Less a Fraud

So I’ve recently escaped Dragon Con in Atlanta, and as such have spent the past few days trying to catch up on work emails and sleep and writing and the like. Having sufficiently done that, I feel like it’s time for a little reflection.

Dragon Con was only my second proper SFF convention, my fourth convention ever. I went to the first Escapist Expo back when that was still a thing–before that magazine tanked. Then I went to Animazement in Raleigh, because it was there and I wanted to buy stuff, more or less. I also attended ConCarolinas in 2014, where I met and had dinner with the great George R.R. Martin, which remains one of the highlights of my life despite it being extremely awkward and my not really knowing at all what to say. Of those three, Animazement was by far the largest, hovering somewhere around 10,000 attendees, if I recall rightly.

Dragon Con 2016 had almost 80,000 attendees.

That’s crazy. 

If you’ve never been, it’s so large that it inhabits I think four hotels in downtown Atlanta: the Westin, the Hyatt, the Mariott, and the Hilton. It’s spread out along a few blocks of downtown so the whole city is magically transformed and it’s just wall-to-wall Harley Quinn cosplayers and lightsabers for as far as the eye can see.

And while I did take my lightsaber with me for the express purpose of fighting Kylo Ren cosplayers, I went to work, and working at such a convention is to be almost a part of a different species. You’re on your feet all day, bound to a schedule, bound to perform at booths and to turn up for panels, as well as all manner of social engagements and the like. It’s hectic. Sure, it’s hectic for the attendees, too, but it’s a vacation, right? I didn’t have the luxury of sitting in line for hours to meet Alex Kingston–as much as I really wanted to do that. And sure, I wish I could have stayed up until 3 AM partying with all the cool kids, but I didn’t because I’m super old and fell asleep at about 1 in the morning. Whee.

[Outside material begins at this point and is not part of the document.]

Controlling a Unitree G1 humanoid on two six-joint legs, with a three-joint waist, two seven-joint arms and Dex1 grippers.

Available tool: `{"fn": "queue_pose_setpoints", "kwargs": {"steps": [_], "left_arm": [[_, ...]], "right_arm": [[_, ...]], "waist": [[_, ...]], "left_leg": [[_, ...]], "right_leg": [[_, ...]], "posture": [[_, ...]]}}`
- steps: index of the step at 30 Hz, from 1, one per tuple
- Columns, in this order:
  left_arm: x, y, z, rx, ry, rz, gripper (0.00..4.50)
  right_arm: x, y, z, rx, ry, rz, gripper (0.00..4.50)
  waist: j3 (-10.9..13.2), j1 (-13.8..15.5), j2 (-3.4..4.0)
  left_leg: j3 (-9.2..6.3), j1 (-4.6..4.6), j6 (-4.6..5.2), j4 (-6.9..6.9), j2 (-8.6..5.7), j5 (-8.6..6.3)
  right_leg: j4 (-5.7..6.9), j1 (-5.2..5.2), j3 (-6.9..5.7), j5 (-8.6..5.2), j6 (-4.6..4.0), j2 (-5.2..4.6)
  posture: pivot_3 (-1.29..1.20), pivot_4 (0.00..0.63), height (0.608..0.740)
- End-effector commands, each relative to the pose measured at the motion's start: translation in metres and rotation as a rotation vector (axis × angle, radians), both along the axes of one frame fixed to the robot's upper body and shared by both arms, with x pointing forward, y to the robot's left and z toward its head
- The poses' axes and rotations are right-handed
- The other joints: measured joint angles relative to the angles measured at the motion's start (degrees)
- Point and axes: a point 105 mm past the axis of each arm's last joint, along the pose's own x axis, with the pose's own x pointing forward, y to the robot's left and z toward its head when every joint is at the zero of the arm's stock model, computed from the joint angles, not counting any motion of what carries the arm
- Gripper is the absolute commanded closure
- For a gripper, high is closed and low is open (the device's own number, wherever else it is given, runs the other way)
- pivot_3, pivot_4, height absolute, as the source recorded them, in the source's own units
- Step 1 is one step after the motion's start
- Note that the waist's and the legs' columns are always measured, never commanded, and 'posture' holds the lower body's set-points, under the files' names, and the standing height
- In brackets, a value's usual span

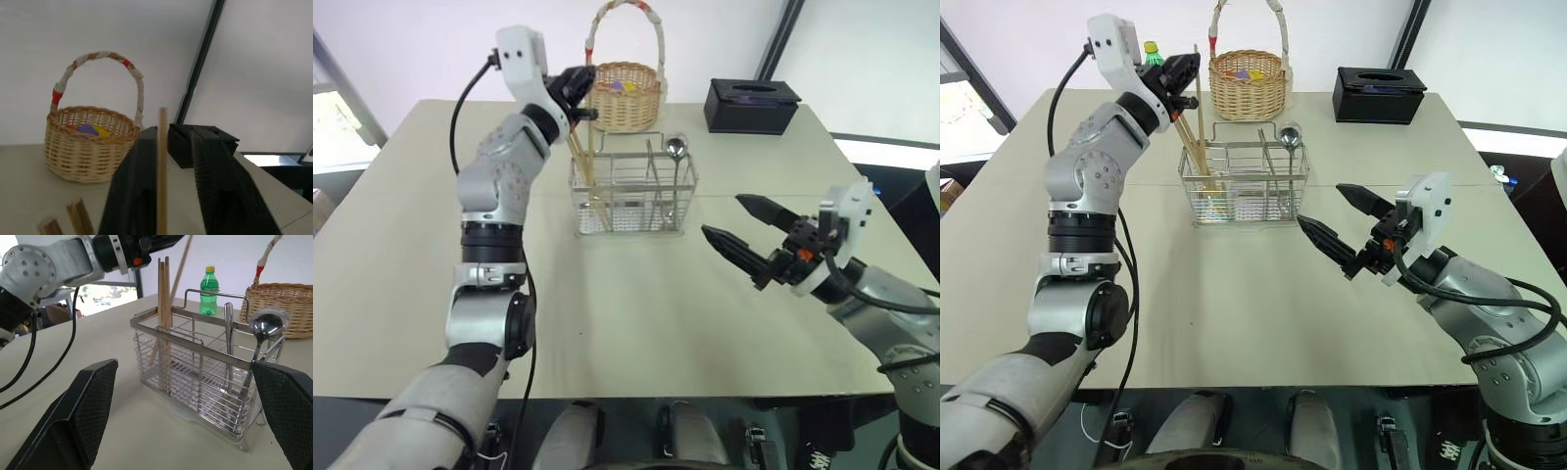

But what I did get was to meet authors, most of them because of my employment with Baen Books. I got to meet Timothy Zahn, whose Star Wars novel Heir to the Empire was the first book I ever bought. Hell, I got to have brunch with him (and many other authors from Baen’s stable). I got lost in downtown Atlanta, and was helped to safety by Kevin J. Anderson, whose Jedi Academy books my father read to me when I was little, and whose Dune prequels defined a whole period of my life. I broke bread with writers like David B. Coe, and had drinks with Charles Gannon and Mike Williamson. I met my friend Sonia Lyris in the flesh for the first time. I am a little sad I missed Christopher Paolini. Eragon was a big deal for me in elementary school and I’d have dearly loved to meet him.

I also met Anne Sowards, the editor over at Ace who nearly bought my book before it went to DAW, and we had a brief but lovely conversation, and I’m very glad I braved the parade grounds to meet her.

And the truly great thing about all of this is that the experience made me feel “like an author,” if such a feeling can be said to exist at all. I spent a little time talking craft with my fellow writers and no one checked me for being a newcomer, a neophyte. I was taken seriously and welcomed into the fold without pomp or exception. It was marvelous. Marvelous because until now I’ve felt like I’m not really an author, not yet. I’m just some guy who sold some book he wrote that’ll come out in like a year and a half. But my whole experience has been very self-affirming, very validating. I guess I’ve felt like I was kind of a fraud until now, saying I was an author but without a book to show for it. I feel less so now, having been welcomed so heartily by so many.

I feel very welcome, and I’m happy to be here.